Tuesday, November 13, 2012

Making Homework Purposeful

Homework’s value and purpose has spawned several personal conversations/debates in the last couple of months—too many to count. Some of the notable ones: #vachat conversation, a great post by Patrick Larkin (there are several articles in links to hw in his must-read blog), and my own conversations with staff, parents, and students. My first blog post was even about the issue. But, the issue of homework is worth revisiting as my opinions have been shaped by these recent conversations.

First, let me get my get this out of the way. In high school, homework can serve a valuable academic purpose. Homework should never be assigned just for the sake of assigning something, and I’m not even sure it’s effective to assign homework to teach responsibility, self-discipline, and time management. 

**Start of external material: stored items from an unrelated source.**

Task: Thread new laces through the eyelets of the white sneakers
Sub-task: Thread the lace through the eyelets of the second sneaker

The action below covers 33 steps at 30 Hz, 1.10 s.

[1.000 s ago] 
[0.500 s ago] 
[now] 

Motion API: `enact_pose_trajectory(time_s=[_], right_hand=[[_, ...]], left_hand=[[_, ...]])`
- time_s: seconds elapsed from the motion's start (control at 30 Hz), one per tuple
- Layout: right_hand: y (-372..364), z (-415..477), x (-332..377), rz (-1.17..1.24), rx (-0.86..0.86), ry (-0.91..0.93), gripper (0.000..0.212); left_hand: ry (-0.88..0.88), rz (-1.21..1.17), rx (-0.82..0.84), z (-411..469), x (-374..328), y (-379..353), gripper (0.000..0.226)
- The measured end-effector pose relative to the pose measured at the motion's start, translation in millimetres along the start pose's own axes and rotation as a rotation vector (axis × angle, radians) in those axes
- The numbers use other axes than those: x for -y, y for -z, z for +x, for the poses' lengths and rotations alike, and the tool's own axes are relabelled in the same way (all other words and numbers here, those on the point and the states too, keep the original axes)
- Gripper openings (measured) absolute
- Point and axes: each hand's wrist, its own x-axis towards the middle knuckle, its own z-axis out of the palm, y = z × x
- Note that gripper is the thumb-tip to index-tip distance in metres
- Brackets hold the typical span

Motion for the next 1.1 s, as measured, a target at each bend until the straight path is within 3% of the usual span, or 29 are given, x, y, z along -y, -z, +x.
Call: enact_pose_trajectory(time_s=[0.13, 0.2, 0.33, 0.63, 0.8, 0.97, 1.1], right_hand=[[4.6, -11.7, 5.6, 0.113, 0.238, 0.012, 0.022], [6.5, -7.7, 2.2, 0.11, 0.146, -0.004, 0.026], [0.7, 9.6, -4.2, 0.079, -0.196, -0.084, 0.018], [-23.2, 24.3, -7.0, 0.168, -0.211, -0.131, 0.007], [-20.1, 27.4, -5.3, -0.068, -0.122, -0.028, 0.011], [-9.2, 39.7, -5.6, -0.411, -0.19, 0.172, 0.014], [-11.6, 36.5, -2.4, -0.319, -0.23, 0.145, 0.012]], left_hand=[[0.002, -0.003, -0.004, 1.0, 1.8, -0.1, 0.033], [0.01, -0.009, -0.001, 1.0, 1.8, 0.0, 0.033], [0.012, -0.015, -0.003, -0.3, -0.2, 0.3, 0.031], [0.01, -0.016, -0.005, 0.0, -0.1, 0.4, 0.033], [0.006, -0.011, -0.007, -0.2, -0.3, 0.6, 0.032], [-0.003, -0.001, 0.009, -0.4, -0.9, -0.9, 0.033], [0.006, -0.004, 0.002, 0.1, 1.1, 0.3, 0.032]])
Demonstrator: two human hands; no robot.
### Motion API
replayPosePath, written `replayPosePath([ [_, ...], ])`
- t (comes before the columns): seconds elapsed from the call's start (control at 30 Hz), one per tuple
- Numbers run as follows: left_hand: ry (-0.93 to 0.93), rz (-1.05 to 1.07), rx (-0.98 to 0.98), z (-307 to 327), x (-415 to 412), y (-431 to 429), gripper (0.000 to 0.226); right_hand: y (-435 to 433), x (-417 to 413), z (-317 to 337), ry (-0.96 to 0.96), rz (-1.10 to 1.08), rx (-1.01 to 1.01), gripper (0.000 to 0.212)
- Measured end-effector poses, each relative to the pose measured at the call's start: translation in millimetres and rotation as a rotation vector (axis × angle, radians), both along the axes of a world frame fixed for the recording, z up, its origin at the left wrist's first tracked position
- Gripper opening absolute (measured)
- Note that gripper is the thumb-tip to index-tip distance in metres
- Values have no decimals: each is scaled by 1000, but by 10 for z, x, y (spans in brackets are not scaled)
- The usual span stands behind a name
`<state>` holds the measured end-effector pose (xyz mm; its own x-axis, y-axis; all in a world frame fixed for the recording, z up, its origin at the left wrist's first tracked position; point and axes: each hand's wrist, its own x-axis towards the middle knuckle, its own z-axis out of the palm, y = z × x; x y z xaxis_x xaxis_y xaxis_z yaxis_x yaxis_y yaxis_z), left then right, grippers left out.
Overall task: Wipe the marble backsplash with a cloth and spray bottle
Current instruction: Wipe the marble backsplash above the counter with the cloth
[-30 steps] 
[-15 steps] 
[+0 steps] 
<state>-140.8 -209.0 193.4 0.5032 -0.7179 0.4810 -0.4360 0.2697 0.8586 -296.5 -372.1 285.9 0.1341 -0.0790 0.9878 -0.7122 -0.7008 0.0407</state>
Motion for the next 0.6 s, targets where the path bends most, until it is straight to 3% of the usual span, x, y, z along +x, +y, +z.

So how can teachers make homework purposeful?
1.     Homework should be started in class. This ensures that the students are capable of completing it successfully. Additionally, beginning the assignment in class enables the teacher to explain the purpose of the assignment to the students.
2.     Students must understand the value of the homework. Homework can serve different purposes: pre-assessing, checking for understanding, or practicing. Regardless of the purpose, students must see the value in it.
3.     If homework is assigned as practice, it’s important that students practice correctly.
As a basketball coach, I know the most difficult coaching task was to re-teach/correct a player whose shooting form was incorrect. Practice doesn’t make perfect, but it can make permanent. The same applies with homework. This is especially important in math classes, so why not provide the students with the answers—even the steps—for each question (not just the odd-numbered). By providing the students with answers, feedback is instantaneous and learning is reinforced.  
4.     Returning to the basketball analogy; one of the reasons so many players developed bad shooting techniques was because as youngsters they were forced to heave the ball at a ten-foot rim. A task too hard for little kids. I’m sure many children, like my daughter, became frustrated with their inability to get the ball to the rim and simply give up, while those who experienced initial success continued playing. Quality homework assignments must be doable so students can feel positive about their learning and themselves.
5.     Students should be held accountable for homework. If it’s worth assigning, it should be worth doing. If the student has already mastered the concept, why give them an assignment that will be seen—rightfully so—as busy work? In cases like this, we have an opportunity to differentiate our assignments. Failing students for not completing homework, despite their mastery of the material, is unfair. 
      Accountability doesn’t necessarily mean attaching a grade to the assignment, and it doesn’t mean that late work shouldn’t be accepted.
How can students be held accountable without coercing them with grades?
·      Provide students choices
·      Require students to self-assess and check for their own understanding
·      Check instead of grade.
·      Use homework for formative assessment purposes.
·      Ensure students see the value of the homework to their learning success.

 We've been fortunate to have conversations at our school about our homework policies. I look forward to hearing your opinions.